Totally, 10 units were assessed based on the ISO9612 standard. The results revealed that 8.09% of the assessed stations were in the safe zone, 62.24% in the warning zone, and 29.66% in the hazard zone. The highest noise emission was related to the NTA unit (98 dB), and the lowest noise emission was observed in the spherical reservoir unit (84 dB). The NTA unit with 12 workers had the highest noise control priority index (1.25) among the units.

Conclusions:

The NCPI index makes it possible to appropriately prioritize noise control solutions in various industrial units and also implement technical and noise control plans in the oil and gas industries.

1. Background

Noise is defined as an unwanted and annoying sound (1). Noise is a frequent occupational danger in an extensive range of industries such as iron and steel, smelting, wood, textile, aerospace, and chemical (2, 3). Exposure to noise is not a new phenomenon but has been raised as one of the most important industrial problems in the last century because of the accelerating speed of industrialization and the development of various professions and heavy machinery (4). According to the National Institute for Occupational Safety and Health (NIOSH), 14% of the workers occupied in the United States and 30% of the workers employed in Europe are exposed to noises higher than permitted limits (5). Based on statistics from the Center for Environmental and Occupational Health of the Iranian Health Ministry, more than two million workers are exposed to noises above permitted limits (6). The standard limit of exposure to noise has been determined 85 decibels (dB) (7). Exposure to noise higher than the recommended threshold can result in unwanted complications and effects, including temporary and permanent hearing loss. Moreover, it can cause unfavorable physiological and psychological effects, reduce efficiency and productivity, and also increase the risk of workplace accidents (8-10).
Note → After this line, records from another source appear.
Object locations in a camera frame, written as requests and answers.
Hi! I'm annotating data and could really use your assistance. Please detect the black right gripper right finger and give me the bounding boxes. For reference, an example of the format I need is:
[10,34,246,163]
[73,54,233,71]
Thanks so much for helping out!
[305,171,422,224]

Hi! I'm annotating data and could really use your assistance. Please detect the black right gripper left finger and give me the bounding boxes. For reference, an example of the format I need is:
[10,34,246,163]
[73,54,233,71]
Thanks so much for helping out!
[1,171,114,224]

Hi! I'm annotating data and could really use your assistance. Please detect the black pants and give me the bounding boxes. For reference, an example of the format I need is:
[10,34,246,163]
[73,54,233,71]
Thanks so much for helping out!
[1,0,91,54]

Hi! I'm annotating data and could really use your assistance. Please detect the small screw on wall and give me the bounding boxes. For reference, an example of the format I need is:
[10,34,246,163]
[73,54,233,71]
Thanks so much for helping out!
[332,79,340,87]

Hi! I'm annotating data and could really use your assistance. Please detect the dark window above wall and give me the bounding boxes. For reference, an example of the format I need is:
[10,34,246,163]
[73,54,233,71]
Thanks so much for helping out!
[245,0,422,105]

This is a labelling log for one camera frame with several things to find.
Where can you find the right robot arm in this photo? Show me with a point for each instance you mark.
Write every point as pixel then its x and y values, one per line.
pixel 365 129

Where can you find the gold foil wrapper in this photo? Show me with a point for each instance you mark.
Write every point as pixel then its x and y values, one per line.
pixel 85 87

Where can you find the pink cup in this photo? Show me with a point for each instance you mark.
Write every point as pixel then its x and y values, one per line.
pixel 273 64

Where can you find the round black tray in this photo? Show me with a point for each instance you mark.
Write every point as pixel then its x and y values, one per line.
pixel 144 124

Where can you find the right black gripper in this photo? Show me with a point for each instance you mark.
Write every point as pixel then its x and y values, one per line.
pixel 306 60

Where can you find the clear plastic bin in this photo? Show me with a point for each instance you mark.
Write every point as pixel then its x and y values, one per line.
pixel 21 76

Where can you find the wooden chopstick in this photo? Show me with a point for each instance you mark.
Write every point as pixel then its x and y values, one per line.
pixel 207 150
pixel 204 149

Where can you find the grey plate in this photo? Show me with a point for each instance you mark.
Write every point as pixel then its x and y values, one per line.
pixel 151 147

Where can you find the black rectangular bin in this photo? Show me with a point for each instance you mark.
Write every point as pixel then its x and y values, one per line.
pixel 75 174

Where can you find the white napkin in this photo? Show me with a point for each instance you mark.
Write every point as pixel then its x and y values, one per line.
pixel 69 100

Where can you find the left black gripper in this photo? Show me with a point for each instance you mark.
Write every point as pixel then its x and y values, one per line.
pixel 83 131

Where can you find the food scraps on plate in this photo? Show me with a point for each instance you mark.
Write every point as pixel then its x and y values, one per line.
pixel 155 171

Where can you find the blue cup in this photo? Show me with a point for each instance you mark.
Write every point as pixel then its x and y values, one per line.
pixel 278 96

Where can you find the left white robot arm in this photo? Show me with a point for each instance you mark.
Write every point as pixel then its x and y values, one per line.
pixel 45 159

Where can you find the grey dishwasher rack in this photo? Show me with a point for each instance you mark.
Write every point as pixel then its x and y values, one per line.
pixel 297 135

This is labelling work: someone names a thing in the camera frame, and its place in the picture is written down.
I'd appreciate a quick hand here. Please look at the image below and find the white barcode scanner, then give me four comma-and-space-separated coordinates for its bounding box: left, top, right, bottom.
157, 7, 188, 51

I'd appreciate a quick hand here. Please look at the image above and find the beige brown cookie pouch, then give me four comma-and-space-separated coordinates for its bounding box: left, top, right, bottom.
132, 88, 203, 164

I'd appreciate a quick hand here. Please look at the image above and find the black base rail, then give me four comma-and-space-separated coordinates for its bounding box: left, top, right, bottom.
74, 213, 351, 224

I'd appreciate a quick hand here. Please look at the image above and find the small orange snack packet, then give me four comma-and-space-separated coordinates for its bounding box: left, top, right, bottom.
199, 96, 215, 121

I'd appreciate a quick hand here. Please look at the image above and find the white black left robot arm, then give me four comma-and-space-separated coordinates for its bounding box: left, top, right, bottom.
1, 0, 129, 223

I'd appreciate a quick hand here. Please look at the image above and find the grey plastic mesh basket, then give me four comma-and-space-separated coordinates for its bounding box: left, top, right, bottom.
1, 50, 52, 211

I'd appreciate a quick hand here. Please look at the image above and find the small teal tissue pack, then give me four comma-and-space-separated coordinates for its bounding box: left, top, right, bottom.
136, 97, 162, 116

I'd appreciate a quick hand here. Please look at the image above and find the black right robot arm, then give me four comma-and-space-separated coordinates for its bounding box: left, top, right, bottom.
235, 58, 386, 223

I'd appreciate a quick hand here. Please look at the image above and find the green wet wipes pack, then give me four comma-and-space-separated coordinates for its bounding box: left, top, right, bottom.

Various solutions, such as noise control either at the source, at the path, or at the receiving point, have been recommended for decreasing noise exposure. In some cases, just one controlling method is enough to reduce the intensity of noise exposure, but in most cases, a combination of several methods is required (11). The Noise Control Priority Index (NCPI) can help prioritize noise control solutions in various industries. The NCPI is used for the prioritization of different units in terms of their importance for noise control. However, there are different solutions for controlling noises, and it is necessary to select the most appropriate one in each industrial unit. This index was introduced by Dehghan et al. (12) for the petrochemical industry in 2013. The NCPI value determines the priority of noise control solutions based on the number of the people exposed to desired ranges of sound pressure level (SPL) in each zone, the duration of exposure, the total number of people in all units and the total exposure time. Golmohammadi et al. (13) also applied NCPI to prioritize noise control solutions in a tire manufacturing company.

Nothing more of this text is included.